Résumé
« Tu dis : » La Cité est entourée de hauts murs et il est très difficile d’y pénétrer. Mais encore plus difficile d’en sortir.
- Comment pourrais-je y entrer, alors ?
- Il suffit que tu le désires «
La jeune fille a parlé de la Cité à son amoureux. Elle lui a dit qu’il ne pourrait s’y rendre que s’il voulait connaître son vrai moi. Et puis la jeune fille a disparu. Alors l’amoureux est parti à sa recherche dans la Cité. Comme tous les habitants, il a perdu son ombre. Il est devenu liseur de rêves dans une bibliothèque. Il n’a pas trouvé la jeune fille. Mais il n’a jamais cessé de la chercher…
Avec son nouveau roman si attendu, le Maître nous livre une œuvre empreinte d’une poésie sublime, une histoire d’amour mélancolique entre deux êtres en quête d’absolu, une ode aux livres et à leurs gardiens, une parabole puissante sur l’étrangeté de notre époque.
Traduit du japonais par Hélène Morita. »

Ma chronique
⭐⭐⭐️⭐️/ 5☆
Quel ovni ! Comme toujours avec cet auteur, j’en ressors chamboulée, cette plume unique n’a de cesse de me surprendre dès la première page et jusqu’à la dernière.
Encore une fois, l’auteur mélange rêve et réalité et réinvente l’imaginaire avec une intrigue surprenante – une cité aux murs mouvants, entourées de licornes, et sans livres dans la bibliothèque.

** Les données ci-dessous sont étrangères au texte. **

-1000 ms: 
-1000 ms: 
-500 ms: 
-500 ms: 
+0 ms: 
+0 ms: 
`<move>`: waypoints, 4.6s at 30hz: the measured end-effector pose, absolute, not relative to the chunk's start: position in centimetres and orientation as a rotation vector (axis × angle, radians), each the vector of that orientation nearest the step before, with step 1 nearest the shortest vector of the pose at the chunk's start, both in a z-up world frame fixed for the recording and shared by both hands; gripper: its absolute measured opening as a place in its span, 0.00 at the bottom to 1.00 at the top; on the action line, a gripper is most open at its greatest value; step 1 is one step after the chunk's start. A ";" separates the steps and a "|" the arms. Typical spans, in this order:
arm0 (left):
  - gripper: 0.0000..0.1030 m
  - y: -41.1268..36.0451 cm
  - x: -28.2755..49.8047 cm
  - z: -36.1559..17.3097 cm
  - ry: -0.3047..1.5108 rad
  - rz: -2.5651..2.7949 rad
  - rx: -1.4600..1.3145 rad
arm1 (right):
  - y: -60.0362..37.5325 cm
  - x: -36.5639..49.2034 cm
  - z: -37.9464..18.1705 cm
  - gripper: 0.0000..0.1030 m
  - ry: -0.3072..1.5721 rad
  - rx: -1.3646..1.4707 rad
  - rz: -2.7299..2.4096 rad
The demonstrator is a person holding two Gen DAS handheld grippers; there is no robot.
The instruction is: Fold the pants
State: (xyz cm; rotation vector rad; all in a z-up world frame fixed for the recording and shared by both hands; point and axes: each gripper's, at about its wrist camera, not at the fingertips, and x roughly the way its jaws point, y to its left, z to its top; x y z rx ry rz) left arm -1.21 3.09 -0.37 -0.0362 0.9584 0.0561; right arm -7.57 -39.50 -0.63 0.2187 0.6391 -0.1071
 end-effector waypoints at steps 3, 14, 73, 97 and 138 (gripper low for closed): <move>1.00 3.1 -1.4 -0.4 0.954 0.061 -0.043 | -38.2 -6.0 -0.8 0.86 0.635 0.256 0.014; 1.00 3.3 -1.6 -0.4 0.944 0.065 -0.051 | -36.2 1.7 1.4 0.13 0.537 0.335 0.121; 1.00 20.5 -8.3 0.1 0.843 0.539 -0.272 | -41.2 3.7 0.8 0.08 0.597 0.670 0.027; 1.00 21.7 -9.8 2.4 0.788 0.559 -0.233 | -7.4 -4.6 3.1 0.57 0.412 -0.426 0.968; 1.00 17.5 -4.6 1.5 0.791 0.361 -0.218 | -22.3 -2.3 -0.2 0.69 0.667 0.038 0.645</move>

Entre la vie « réelle » telle qu’on la connaît et cette cité, il semble y avoir un gap alors qu’au fur et à mesure de l’histoire on s’en rapproche et on se demande alors : quelle est la réalité ?
On commence par une histoire d’amour adolescente, en passant par l’histoire familiale tragique d’un monsieur qui s’avère être un fantôme, et le destin d’un jeune homme qui passe sa vie dans les livres et peut deviner le jour de votre naissance si vous lui donnez la date.
Difficile de vous vendre un roman si onirique et fou, tout ce que je peux dire c’est qu’il est impossible à lâcher, que j’ai glissé sur les pages, avide d’en savoir plus sur la cité, sur les personnages, sur les révélations que l’auteur voudra bien nous livrer.
Et finalement, il faut accepter un certain degré d’incertitude, et de questionnement, il faut accepter que certains éléments relèvent peut-être du rêve 😴
Une histoire qu’on ne peut retrouver QUE dans la bibliographie de monsieur Murakami.